Pneumonia materna por Varicela

A pneumonia por VZV é a complicação mais comum em adultos com varicela (Harger et al., 2002). A incidência de pneumonia por varicela não parece ser aumentada na gravidez, 10-14%, entretanto é bem estabelecido que a morbidade e mortalidade desta infecção em gestantes são mais altas (Sauerbrei & Wutzler, 2001). Os sintomas iniciais são febre, tosse seca, dispnéia e hipoxemia moderada, que normalmente aparecem durante a primeira semana após o início da erupção cutânea. Em condições severas, nas quais o apoio mecânico é necessário, a mortalidade era de 20-45% antes da terapia de anti-viral (Sauerbrei & Wutzler, 2001) e de 3-14% após a terapia anti-viral (Harger et al., 2002). A mortalidade é mais alta se a patologia acontecer no terceiro trimestre, provavelmente devido ao efeito mecânico do au-mento uterino, que pode dificultar ainda mais a respiração. O tabagismo é um fator de risco para o desenvolvimento desta patologia (Mohsen et al., 2003).

Varicela neonatal

A varicela neonatal severa é a principal complicação da infecção materna ocorrida próxima ao termo. Infecção pode acontecer através de viremia transplacentária, durante a passagem pelo canal de parto, ou contato com o vírus após o parto (através de lesões ou partículas aéreas). Miller et al., em 1989, demonstraram que se a infecção materna ocorre de 1 a 4 semanas antes do parto, até 50% dos neonatos podem estar infectados. Aproximadamente 23% destes desenvolvem varicela clínica. Anticorpos estavam presentes em todos os

66 neonatos quando a erupção cutânea da mãe ocorreu com mais de 7 dias antes do parto. Quando a erupção cutânea materna ocorreu entre 7 até 3 dias antes do parto, um número progressivamente menor de neonatos apresentava anticorpos; quando a erupção ocorreu com menos de 3 dias antes do parto, nenhum dos 60 neonatos apresentava anticorpos.
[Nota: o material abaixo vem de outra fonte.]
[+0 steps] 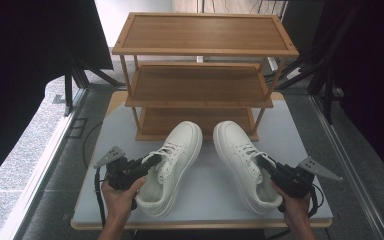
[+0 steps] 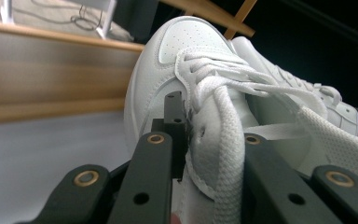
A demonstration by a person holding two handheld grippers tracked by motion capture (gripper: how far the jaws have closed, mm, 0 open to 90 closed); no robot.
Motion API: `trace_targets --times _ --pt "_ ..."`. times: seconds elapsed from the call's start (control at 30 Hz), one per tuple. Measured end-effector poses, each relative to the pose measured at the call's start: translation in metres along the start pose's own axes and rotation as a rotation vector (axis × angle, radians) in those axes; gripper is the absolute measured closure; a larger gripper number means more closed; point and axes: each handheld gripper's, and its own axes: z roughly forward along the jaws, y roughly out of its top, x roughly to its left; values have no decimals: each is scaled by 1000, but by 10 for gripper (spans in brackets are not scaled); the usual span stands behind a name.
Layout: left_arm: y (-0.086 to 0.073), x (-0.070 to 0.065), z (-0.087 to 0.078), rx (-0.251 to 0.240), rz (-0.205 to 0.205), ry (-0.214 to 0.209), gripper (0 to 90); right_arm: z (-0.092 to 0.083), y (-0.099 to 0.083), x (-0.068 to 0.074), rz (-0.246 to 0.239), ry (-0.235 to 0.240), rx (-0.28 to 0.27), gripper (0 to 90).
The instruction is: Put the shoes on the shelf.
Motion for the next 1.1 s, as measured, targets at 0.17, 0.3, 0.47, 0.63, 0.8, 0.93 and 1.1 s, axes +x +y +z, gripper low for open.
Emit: trace_targets --times 0.17,0.3,0.47,0.63,0.8,0.93,1.1 --pt "13 -7 4 -33 -13 -37 815 2 15 9 30 29 -34 797" --pt "29 -16 7 -49 12 -45 815 3 30 15 44 46 -66 798" --pt "46 -18 11 -78 -7 -56 815 4 46 21 54 35 -97 798" --pt "63 -23 14 -97 11 -45 815 8 59 23 61 27 -119 799" --pt "74 -28 19 -107 33 -30 815 12 70 25 72 21 -124 799" --pt "81 -26 22 -116 11 -34 816 17 80 26 80 10 -136 799" --pt "92 -24 27 -127 -15 -33 815 25 93 27 78 0 -138 799"
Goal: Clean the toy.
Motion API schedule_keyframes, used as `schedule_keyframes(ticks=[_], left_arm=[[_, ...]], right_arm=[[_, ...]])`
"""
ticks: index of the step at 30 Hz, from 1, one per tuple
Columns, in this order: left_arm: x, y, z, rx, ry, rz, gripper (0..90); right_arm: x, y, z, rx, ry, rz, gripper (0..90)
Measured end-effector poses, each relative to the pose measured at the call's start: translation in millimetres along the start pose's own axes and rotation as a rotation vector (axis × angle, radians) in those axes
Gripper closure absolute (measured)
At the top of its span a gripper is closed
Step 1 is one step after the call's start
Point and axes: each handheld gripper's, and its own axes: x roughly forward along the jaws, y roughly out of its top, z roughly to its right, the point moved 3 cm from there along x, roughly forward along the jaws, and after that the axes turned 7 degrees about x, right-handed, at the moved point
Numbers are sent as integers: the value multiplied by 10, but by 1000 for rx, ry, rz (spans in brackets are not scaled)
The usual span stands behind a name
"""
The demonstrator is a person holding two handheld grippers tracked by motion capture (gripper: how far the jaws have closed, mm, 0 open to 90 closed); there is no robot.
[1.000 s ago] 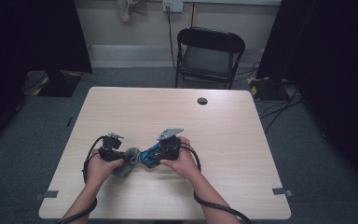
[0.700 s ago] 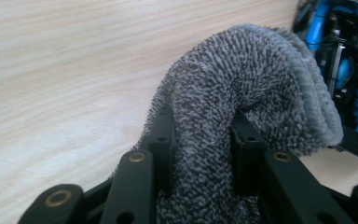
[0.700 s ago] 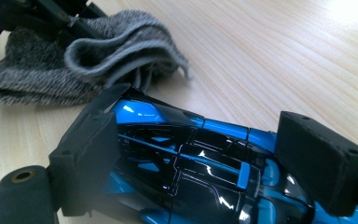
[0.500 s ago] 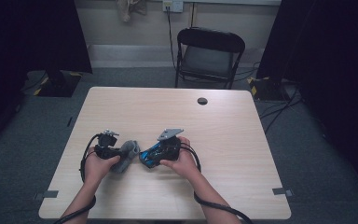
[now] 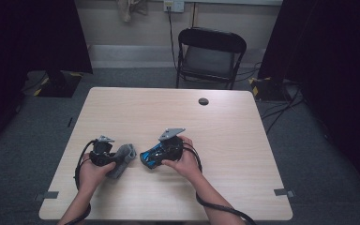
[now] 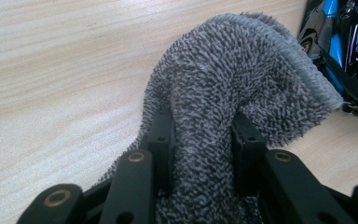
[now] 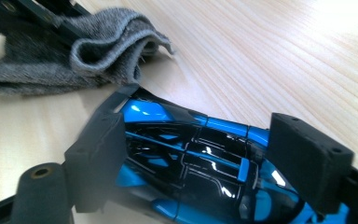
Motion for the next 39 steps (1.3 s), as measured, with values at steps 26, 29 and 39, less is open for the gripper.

A taxa de manifestação clínica foi mais alta (62%) em crianças nascidas dentro de 7 dias após o início da erupção cutânea. Entre as 19 crianças que apresentaram sintomas severos, 16 estavam entre as 118 cujas mães tiveram erupção cutânea entre 4 dias antes e 2 dias após o parto. Estas crianças não tiveram tempo para receber anticorpos varicela-específicos maternos. Não houve morte entre as pacientes que utilizaram IGVZ, entretanto estudos realizados previamente ao uso da IGVZ (associado a piores condições das CTIs neonatais na época) mostram taxa de letalidade em torno de 30% (Schutte et al., 1996). Sauerbrei & Wutzler, em 2001, relataram um caso de fatalidade apesar do uso da IGVZ.

Herpes-zoster

O VZV permanece em estado latente em tecidos nervosos e pode reativar em aproximadamente 15% dos infectados. O herpes-zoster manifesta-se como uma erupção cutânea vesicular com dor e prurido na distribuição de um dermátomo. A prevalência de herpes zoster durante a gravidez é estimada em 1,5/10.000 (Brazin et al., 1979) nos EUA e 2 em 1.000 no Reino Unido (Enders & Miller, 2000). Em dois relatórios envolvendo 480 mulheres com herpes-zoster durante gravidez, incluindo 301 no primeiro e segundo trimestre, não foram documentados casos de SVC (Paryani & Arvin 1986; Enders & Miller, 2000). Teoricamente, a infecção intra-uterina poderia ocorrer se a infecção envolvesse a inervação de T10-L1, que inerva o útero. Porém, nenhum caso de SVC, após herpes-zoster, foi descrito. Devido à ausência de casos de infecção pelo VZV em neonatos cujas mães desenvolveram herpes-zoster perinatal, a IGVZ não é indicada nestes casos.